A Timely Reflection
On Life at CLC
On Life at CLC
In 1994, the ELCA awarded outreach grants to 160 different established ministries across the country, for a total of $2.3 million dollars. We might expect that those communities that received such significant resources became vibrant, healthy congregations.
But here’s the thing. After five years, sixteen of these congregations, or 10%, closed. Across this entire sample, attendance declined by 1,950 people. And through this, we learned one key lesson: Money does not grow the church.
In follow up surveys with each of these 160 communities, we found out something else, something much more hopeful. Each shrinking congregation shared one key factor. All lacked a sense that God was actively using them. Conversely, every growing congregation clearly sensed that God was working actively amongst them, that God was alive and working to bring life through the local church community.
As we continue to develop as a congregation, we cannot expect that monetary resources necessarily lead to growth. It is the work of God in our midst, and our active devotion to that work, that leads to the kind of vibrant community we all so deeply desire.
Of course, this makes sense. We’re not here to grow bank accounts. We’re here to grow disciples, to grow the kingdom of God, as the hands of our God at work in the world. With that in mind, pray this week that God will continue to give us a clear sense of divine mission, that we might grow in grace and peace, justice and mercy.
Many of us find evangelism a difficult task. Most would say it is a valuable thing, to share the good news of Jesus. But to actually do that? Well, let’s just say that Lutherans don’t have a sparkling reputation for evangelistic prowess.
I heard an incredible statistic this week. 75% of people who attend a new church for the first time go primarily because of a personal invitation. In other words, ¾ of people won’t show up to a church today unless they’re specifically invited by a regular attender of that congregation.
1st Peter 2 talks about the church as “a chosen race, a royal priesthood, a holy nation, God's own people, in order that you may proclaim the mighty acts of him who called you out of darkness into his marvelous light.” Our very core identity is to proclaim, to testify, to speak of the goodness of God in the world. To let others know the good work of God in our lives, and to welcome them into spaces and places where they too might experience God’s work for the good.
God calls each of us out of the darkness and into the light. As the mouthpieces of the Gospel, we have a role to play in that, as heralds, as priests, who invite others to experience that kind of light and life in their lives.

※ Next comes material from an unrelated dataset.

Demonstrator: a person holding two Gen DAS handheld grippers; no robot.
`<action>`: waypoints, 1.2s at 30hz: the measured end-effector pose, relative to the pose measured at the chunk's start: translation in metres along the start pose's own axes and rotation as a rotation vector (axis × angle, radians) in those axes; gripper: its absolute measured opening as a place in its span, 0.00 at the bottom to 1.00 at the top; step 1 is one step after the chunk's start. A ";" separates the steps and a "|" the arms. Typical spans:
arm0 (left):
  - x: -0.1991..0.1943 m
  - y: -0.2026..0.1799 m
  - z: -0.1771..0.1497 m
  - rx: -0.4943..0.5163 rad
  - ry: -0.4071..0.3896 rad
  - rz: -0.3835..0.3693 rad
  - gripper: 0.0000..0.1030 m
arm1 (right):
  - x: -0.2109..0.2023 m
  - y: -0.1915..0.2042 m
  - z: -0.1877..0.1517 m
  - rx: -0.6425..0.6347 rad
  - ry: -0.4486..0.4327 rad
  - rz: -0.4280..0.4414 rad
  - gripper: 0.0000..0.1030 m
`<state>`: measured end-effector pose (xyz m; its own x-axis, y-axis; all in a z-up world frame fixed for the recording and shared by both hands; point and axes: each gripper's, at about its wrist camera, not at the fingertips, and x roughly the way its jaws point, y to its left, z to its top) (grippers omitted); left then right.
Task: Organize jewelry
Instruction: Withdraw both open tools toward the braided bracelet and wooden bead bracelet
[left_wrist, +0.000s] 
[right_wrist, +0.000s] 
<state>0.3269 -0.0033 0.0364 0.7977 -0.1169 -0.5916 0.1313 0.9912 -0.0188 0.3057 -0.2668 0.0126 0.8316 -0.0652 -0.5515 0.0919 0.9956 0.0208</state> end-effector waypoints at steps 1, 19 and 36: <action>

So, this week, I hope you’ll take at least one opportunity to tell a new person about the work of God in your life. I hope you’ll invite them to CLC on Palm Sunday and Easter. I hope that you’ll discover the joy of sharing the good news, that the God of this world shares light and life with all creation.
Greetings in Christ!
The Lenten services have been wonderful, both as we experience the worship styles and the worship spaces of our friends in ministry across the NRV. I hope you will join us in the following weeks, especially because two of them (3/8 and 3/22) will be in our sanctuary!
This week’s Lenten service is 7pm Sunday here at CLC. Join us!
We continue to collect items for LWR Health Kits during Lent, including toothbrushes, nail clippers, bath-sized bar soap, combs, and bath towels.
Our next Healing Service is Sunday March 22nd at 7pm, here at CLC, with a dinner preceding at 6pm. This is also our last joint Lenten service of the year.
In this Sunday’s Gospel reading, Jesus turns over tables in the temple out of disgust that the temple became a place concerned more with profit than prophecy, more attuned to making money than making disciples. Jesus displays some righteous anger. And yes, some anger is, indeed, righteous.
Of course, we often feel justified in our anger. Someone cuts us off in traffic when we legally have the right of way. A waitress takes inconceivable amounts of time to bring us a refill. Family and friends never seem to call. And we’re angry about it all.
Yet, our anger often fails to consider the others involved. Who knows whether that driver saw us in the first place? Is this waitress overwhelmed with a full restaurant or trying to make ends meet at home? Have we made any attempts to reach out to our loved ones in order to rekindle the relationship?
Part of the Gospel this Sunday is the truth that there is such a thing is righteous anger. The other part of the Gospel is that God’s anger is righteous. We must be self-aware enough to realize that our anger only becomes righteous when it comes alongside God’s deep desire for justice and mercy.